**Work to be completed**
List every line below containing "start".

******

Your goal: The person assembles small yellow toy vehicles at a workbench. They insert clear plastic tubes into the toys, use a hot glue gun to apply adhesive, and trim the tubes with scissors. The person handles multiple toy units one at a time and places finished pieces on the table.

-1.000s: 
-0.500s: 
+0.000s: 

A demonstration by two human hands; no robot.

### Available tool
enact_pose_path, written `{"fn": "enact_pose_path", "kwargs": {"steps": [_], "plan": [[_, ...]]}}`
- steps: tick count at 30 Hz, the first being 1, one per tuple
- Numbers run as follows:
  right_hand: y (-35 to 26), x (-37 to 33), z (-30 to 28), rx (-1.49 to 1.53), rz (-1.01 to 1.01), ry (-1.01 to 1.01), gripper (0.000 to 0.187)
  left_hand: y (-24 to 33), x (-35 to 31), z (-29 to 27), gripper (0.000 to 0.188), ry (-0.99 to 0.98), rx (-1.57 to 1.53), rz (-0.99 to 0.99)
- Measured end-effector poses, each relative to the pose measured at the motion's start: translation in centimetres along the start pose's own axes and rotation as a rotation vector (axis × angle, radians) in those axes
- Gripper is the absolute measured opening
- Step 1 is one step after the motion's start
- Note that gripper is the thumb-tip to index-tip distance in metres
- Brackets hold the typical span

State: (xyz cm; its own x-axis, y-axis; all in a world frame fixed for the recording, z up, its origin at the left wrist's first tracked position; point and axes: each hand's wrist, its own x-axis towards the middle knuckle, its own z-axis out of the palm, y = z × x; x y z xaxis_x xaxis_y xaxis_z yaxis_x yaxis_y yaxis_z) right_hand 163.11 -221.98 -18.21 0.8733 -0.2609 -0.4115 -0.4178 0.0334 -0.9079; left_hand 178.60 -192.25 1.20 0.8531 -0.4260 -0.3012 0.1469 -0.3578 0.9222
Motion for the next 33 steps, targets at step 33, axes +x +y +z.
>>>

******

**Response area**
- Measured end-effector poses, each relative to the pose measured at the motion's start: translation in centimetres along the start pose's own axes and rotation as a rotation vector (axis × angle, radians) in those axes
- Step 1 is one step after the motion's start

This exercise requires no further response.